Paper title:
Efficient SpMV Operation for Large and Highly Sparse Matrices using Scalable Multi-way Merge Parallelization
Publication:
MICRO’19
Problem to solve:
Efficient SpMV operation on large problem like working set exceeds on-chip storage is severely constrained due to strong dependence on limited amount of fast random access memory to scale. Additionally, unstructured matrix with high sparsity poses difficulties as most solutions rely on exploitation of data locality.
Major contribution:
-
Novel merge parallelization scheme: A novel radix pre-sorter based scalable multi-way merge parallelization scheme that provides high throughput to saturate extreme bandwidth of 3D stacking technology, thus fully utilize off-chip bandwidth.
-
Scale for larger problems: enable Two-Step SpMV to scale for larger problems without significantly increasing on-chip fast memory requirement
-
Meta-data compression technique: Variable Length Delta Index (VLDI) can significantly reduce off-chip traffic and improve performance
Lessons learnt:
One of the paper’s target is to deal with large workload. During multi-way merge operation, the records in any particular list are accessed sequentially. However, in every cycle only one list dequeues a record and the selection of that list is practically random.
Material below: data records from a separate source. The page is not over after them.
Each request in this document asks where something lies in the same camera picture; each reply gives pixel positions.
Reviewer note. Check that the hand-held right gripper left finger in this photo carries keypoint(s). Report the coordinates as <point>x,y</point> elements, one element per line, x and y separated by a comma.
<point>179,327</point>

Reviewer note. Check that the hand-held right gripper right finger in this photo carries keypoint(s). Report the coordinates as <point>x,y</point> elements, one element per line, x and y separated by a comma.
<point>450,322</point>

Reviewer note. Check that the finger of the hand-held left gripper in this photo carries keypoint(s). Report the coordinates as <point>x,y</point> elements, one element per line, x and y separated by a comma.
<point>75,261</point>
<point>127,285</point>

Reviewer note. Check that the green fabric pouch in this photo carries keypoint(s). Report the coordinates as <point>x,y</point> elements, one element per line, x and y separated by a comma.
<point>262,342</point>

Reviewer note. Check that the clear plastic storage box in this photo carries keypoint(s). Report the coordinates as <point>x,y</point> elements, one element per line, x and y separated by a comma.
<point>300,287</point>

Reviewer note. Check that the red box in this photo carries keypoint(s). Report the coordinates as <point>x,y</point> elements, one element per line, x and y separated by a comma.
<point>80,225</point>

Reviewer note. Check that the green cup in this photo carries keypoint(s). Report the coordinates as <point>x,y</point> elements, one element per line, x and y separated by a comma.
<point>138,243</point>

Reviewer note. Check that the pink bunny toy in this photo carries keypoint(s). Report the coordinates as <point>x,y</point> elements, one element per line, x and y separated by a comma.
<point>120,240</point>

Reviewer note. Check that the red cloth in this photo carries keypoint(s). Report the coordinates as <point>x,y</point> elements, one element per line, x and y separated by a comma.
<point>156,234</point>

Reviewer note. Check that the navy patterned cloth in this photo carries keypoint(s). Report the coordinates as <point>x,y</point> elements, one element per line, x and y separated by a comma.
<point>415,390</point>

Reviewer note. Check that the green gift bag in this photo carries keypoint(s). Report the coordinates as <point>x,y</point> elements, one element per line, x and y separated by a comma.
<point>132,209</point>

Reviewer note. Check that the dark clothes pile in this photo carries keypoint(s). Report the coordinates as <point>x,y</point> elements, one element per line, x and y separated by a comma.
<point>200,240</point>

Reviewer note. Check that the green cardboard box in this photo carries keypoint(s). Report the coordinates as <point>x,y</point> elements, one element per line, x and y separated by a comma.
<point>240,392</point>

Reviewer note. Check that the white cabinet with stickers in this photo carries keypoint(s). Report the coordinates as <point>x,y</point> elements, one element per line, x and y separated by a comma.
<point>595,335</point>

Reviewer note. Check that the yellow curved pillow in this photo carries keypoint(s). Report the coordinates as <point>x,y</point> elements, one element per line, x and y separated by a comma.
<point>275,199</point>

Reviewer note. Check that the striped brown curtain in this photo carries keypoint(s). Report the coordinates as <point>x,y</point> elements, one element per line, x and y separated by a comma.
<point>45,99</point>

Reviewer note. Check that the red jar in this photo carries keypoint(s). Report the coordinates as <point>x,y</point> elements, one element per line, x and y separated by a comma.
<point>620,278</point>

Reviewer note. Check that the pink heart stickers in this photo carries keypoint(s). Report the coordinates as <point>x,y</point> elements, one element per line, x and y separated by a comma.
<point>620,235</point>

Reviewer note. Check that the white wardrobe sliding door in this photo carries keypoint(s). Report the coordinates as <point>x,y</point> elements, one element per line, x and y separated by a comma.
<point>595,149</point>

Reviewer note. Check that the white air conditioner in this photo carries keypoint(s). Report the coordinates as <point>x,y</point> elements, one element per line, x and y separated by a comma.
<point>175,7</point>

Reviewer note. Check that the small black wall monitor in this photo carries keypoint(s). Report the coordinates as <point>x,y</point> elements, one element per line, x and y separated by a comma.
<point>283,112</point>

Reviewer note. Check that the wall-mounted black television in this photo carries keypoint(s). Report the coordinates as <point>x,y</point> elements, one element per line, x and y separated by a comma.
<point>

For large problems lists will reside in the off-chip main memory and random accesses will cause poor utilization of off-chip bandwidth. So they proposed PRaP as a solution to this problem. The idea is to implement p independent Merge Cores (MCs) where each will only work on records with certain radix within the keys. For that purpose, each record streamed from DRAM is passed through a radix based pre-sorter and directed to its destination MC.